Record High Magnetic Anisotropy in Chemically Engineered Iridium Dimer

TL;DR

This study demonstrates that chemically engineered Iridium dimers can achieve record-high magnetic anisotropy energies, promising for stable magnetic data storage at room temperature.

Contribution

We show that attaching halogen atoms to Iridium dimers significantly enhances their magnetic anisotropy energy, providing a new approach for designing stable magnetic nanostructures.

Findings

Ir2 dimer has an intrinsic MAE of 77 meV.

Halogen attachment increases MAE to 223-294 meV.

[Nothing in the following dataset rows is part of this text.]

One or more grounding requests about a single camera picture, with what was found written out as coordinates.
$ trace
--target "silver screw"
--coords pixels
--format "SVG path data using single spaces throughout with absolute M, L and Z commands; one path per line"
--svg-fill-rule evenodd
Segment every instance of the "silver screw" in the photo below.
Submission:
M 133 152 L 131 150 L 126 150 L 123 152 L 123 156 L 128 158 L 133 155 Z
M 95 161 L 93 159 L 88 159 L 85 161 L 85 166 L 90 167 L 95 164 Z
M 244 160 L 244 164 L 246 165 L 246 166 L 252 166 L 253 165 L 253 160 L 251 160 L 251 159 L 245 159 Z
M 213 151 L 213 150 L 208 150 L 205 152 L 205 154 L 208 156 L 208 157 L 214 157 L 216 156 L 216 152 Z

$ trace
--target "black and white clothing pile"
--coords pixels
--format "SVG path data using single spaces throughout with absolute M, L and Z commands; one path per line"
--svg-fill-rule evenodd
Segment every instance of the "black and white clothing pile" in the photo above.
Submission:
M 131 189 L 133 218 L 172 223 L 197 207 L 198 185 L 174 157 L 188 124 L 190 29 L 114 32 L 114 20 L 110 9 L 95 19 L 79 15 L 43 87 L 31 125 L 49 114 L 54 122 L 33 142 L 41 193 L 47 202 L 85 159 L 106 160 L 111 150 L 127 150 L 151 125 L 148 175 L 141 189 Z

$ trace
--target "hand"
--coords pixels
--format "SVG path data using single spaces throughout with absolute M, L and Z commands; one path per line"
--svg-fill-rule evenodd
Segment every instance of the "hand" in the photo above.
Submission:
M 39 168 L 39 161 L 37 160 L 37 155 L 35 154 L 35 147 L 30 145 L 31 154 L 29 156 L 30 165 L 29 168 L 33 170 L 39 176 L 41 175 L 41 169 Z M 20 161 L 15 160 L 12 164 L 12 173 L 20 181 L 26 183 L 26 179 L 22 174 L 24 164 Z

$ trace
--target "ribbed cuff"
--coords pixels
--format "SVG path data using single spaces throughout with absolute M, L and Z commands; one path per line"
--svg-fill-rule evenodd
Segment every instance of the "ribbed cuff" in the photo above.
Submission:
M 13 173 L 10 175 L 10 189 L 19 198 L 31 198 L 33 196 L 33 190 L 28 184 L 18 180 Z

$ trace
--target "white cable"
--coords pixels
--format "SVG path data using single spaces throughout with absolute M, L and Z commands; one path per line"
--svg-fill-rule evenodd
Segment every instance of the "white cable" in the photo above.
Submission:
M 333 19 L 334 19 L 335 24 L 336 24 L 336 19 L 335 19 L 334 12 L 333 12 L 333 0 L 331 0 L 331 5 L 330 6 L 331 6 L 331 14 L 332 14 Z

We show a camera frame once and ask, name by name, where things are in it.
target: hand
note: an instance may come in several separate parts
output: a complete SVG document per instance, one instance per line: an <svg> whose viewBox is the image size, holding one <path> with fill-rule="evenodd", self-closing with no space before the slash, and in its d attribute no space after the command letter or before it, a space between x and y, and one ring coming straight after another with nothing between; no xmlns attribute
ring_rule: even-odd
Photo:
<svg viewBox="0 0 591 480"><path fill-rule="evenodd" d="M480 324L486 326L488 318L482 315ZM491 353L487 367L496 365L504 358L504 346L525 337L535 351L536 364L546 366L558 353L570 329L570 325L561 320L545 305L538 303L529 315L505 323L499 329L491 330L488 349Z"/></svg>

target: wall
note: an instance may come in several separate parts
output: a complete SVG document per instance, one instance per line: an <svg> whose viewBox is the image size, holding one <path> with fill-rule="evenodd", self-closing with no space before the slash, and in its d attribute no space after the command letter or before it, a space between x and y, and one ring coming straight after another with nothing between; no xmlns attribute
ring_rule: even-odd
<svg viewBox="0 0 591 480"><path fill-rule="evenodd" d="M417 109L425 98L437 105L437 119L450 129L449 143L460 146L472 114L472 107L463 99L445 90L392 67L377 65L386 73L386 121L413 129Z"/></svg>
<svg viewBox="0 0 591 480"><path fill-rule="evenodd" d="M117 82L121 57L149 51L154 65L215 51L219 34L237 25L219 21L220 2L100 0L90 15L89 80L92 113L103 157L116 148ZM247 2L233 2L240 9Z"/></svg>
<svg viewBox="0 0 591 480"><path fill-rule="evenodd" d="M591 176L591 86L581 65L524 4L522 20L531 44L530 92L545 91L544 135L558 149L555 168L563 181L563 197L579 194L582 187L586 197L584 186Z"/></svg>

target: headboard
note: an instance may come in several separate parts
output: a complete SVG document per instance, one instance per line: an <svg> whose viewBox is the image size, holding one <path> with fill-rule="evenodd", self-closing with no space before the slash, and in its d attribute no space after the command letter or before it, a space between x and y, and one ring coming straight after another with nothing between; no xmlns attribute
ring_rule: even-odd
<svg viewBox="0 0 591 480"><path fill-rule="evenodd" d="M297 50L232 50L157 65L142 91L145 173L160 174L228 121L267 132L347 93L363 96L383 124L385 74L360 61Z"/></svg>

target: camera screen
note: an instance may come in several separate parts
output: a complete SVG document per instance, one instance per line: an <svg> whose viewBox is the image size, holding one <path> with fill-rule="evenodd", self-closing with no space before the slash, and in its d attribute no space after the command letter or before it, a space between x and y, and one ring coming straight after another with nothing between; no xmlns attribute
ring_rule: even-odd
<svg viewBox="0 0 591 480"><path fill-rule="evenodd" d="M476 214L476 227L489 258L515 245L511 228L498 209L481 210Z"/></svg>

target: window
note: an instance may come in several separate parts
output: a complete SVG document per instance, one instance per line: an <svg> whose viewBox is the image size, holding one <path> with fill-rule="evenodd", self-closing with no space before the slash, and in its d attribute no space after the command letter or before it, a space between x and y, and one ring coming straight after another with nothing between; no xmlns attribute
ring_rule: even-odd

Modification of energy levels via halogen bonding explains the enhancement.

Abstract

Exploring giant magnetic anisotropy in small magnetic nanostructures is of both fundamental interest and technological merit for information storage. To prevent spin flipping at room temperature due to thermal fluctuation, large magnetic anisotropy energy (MAE) over 50 meV in magnetic nanostructure is desired for practical applications. We chose one of the smallest magnetic nanostructures-Ir2 dimer, to investigate its magnetic properties and explore possible approach to engineer the magnetic anisotropy. Through systematic first-principles calculations, we found that the Ir2 dimer already possesses giant MAE of 77 meV. We proposed an effective way to enhance the MAE of the Ir2 dimer to 223~294 meV by simply attaching a halogen atom at one end of the Ir-Ir bond. The underlying mechanism for the record high MAE is attributed to the modification of the energy diagram of the Ir2 dimer by the additional halogen-Ir bonding, which alters the spin-orbit coupling Hamiltonian and hence the magnetic anisotropy. Our strategy can be generalized to design other magnetic molecules or clusters with giant magnetic anisotropy.